Ces débats se déroulent dans un contexte d’inflation des prix d’achat des primates destinés à la recherche, du fait d’une forte demande.

« La demande a commencé à augmenter fin 2016-2017 en raison de nouveaux traitements nécessitant l’utilisation et la validation par le modèle animal », explique Pascal Ancé. “A partir de cette date, nous avons eu une demande croissante, qui s’est accrue avec la crise sanitaire”, le développement de vaccins contre le Covid-19 nécessitant “beaucoup d’animaux”.

Par ailleurs, « la Chine a fermé ses frontières parce qu’elle sait très bien qu’il s’agit d’un enjeu stratégique : les Chinois gardent donc la ressource pour leur propre développement ».

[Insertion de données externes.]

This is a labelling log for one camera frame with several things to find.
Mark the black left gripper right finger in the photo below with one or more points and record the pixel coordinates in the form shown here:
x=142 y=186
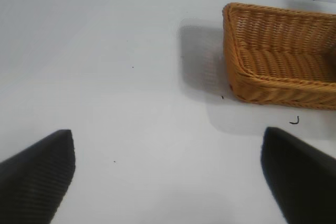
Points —
x=304 y=182

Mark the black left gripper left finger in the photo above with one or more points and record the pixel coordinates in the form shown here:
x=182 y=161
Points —
x=34 y=179

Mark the brown wicker basket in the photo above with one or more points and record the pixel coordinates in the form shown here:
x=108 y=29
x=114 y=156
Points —
x=275 y=58

Selon lui, si des plateformes comme Silabe devaient fermer, cela entraînerait « une délocalisation de ces activités vers des pays où la réglementation est beaucoup moins exigeante ».

« Forte demande »

Selon une directive européenne de 2010, l’utilisation d’animaux à des fins expérimentales n’est autorisée que lorsqu’il n’existe pas de méthode alternative satisfaisante.

Le nombre d’animaux utilisés doit être réduit au minimum et la douleur, la souffrance ou la détresse des animaux doivent être minimisées.

Responsable du bien-être animal depuis neuf ans à Silabe, Helen Beyer surveille leurs conditions de vie.

Par exemple, lorsqu’un singe reçoit une injection d’un vaccin, « un mécanisme de télémétrie mesure la température en temps réel pour détecter au plus vite quand un animal a de la fièvre et lui administrer le traitement adapté ». Avant de décider de mettre fin à la vie d’un animal, « on pèse le pour et le contre ».

Pro Anima souligne de son côté qu’il existe « des alternatives plus pertinentes pour l’homme et aussi plus éthiques » que « des procédures expérimentales très lourdes, qui peuvent faire souffrir l’animal même s’il est justifié que c’est au bénéfice de la santé humaine ». ».

Le modèle animal (dit « in vivo ») peut être remplacé dans certains cas par des méthodes « in vitro » comme l’utilisation d’organoïdes reproduisant certaines fonctions d’un organe, ou « in silico », c’est à dire au moyen d’ordinateurs.

Mais «les méthodes alternatives ne sont pas actuellement en mesure de remplacer complètement l’utilisation des animaux», écrit l’Institut Pasteur sur son site internet.

“Nous ne nions pas l’existence de méthodes alternatives ou de substitution et c’est très bien”, estime le directeur du Silabe Pascal Ancé. Mais « se passer des animaux à des fins scientifiques, aujourd’hui on n’en est pas encore là ».